◆ Work to complete ◆
Given the records below, pull every line with the word "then" into the answer.

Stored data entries
=== Begin Enclosure ===
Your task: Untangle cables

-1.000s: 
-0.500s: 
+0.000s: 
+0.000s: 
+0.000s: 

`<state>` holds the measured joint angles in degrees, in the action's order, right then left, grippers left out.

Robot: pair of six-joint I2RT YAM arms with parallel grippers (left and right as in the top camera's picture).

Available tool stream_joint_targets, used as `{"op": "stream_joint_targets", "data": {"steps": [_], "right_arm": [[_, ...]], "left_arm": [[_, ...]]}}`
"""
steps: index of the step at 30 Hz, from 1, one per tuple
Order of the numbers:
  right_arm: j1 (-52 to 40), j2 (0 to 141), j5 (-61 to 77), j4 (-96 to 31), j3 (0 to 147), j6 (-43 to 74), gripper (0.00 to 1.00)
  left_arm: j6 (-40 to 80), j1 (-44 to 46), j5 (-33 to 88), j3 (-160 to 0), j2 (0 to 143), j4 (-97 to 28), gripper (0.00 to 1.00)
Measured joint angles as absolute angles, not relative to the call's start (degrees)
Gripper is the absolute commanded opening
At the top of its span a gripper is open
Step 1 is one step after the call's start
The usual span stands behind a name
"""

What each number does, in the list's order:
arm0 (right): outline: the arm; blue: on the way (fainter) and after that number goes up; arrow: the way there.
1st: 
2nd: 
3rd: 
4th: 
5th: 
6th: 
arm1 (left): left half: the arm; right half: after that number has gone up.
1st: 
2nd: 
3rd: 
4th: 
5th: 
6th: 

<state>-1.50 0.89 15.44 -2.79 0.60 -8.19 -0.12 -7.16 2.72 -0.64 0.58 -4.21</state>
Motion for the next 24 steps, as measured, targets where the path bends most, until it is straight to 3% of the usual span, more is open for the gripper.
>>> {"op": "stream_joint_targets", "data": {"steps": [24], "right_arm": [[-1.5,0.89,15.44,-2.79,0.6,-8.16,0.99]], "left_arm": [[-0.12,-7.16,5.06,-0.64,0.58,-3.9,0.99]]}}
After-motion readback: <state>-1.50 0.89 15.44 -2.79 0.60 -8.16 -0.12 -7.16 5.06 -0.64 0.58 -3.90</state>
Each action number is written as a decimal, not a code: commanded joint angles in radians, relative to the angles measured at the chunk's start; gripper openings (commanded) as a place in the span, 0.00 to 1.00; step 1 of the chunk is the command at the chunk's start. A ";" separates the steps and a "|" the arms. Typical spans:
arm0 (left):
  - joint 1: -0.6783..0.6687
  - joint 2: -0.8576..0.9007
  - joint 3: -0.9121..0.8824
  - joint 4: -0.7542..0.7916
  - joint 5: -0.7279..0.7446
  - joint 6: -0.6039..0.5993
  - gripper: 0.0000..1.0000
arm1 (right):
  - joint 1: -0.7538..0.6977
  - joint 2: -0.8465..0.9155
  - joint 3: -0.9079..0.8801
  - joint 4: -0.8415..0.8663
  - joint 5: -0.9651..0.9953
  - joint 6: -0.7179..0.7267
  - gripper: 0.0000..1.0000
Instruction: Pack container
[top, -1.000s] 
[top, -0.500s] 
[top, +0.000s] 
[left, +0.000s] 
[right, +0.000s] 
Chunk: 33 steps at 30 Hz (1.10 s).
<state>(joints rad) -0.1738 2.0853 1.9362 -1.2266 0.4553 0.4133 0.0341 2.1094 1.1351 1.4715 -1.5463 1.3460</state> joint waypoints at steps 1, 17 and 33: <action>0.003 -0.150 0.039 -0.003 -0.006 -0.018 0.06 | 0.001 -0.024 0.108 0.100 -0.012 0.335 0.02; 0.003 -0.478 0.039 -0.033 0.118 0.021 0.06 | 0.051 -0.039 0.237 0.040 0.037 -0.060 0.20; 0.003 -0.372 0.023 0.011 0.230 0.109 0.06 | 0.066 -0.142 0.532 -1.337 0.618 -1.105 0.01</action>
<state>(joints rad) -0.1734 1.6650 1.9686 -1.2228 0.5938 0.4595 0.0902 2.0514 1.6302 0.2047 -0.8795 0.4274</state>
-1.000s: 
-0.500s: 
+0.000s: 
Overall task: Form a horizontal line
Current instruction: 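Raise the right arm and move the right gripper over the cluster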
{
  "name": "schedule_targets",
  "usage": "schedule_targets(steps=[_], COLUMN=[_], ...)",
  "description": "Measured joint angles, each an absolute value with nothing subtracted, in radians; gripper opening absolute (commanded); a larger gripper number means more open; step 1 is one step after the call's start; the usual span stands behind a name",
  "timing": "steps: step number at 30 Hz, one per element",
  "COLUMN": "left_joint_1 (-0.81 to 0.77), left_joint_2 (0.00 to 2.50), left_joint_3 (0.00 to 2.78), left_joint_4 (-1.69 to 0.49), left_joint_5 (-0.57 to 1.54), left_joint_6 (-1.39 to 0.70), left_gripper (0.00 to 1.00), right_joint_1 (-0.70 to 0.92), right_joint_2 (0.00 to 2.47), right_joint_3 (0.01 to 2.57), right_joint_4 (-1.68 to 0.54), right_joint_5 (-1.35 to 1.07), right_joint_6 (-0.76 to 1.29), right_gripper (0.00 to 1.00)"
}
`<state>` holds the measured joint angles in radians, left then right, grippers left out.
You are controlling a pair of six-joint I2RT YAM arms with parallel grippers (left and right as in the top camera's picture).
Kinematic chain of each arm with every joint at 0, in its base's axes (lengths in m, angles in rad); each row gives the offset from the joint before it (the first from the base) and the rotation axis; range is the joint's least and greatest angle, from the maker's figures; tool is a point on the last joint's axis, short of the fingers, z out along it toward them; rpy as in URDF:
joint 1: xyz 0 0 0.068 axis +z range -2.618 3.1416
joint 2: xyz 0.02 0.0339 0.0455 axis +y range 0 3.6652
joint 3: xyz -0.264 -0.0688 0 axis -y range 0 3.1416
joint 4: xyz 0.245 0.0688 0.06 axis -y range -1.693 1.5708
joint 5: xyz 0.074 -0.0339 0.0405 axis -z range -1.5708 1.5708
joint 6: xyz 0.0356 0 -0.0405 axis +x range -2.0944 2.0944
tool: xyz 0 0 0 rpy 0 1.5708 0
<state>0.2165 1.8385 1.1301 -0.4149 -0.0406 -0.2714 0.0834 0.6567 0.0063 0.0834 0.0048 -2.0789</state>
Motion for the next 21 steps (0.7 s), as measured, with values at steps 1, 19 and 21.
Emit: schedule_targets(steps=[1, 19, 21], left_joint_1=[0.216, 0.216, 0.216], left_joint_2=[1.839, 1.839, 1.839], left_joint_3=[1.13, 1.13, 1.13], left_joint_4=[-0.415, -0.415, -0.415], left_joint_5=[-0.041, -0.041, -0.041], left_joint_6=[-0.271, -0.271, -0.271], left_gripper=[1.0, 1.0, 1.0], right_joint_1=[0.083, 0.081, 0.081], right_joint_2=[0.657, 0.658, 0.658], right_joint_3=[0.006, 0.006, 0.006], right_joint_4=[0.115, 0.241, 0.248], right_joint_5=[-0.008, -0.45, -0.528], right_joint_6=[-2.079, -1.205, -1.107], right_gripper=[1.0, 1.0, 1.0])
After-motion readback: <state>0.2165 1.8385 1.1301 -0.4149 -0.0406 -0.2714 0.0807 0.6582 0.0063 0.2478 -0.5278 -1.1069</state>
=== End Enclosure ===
◆ Exercise output ◆
`<state>` holds the measured joint angles in degrees, in the action's order, right then left, grippers left out.
`<state>` holds the measured joint angles in radians, left then right, grippers left out.

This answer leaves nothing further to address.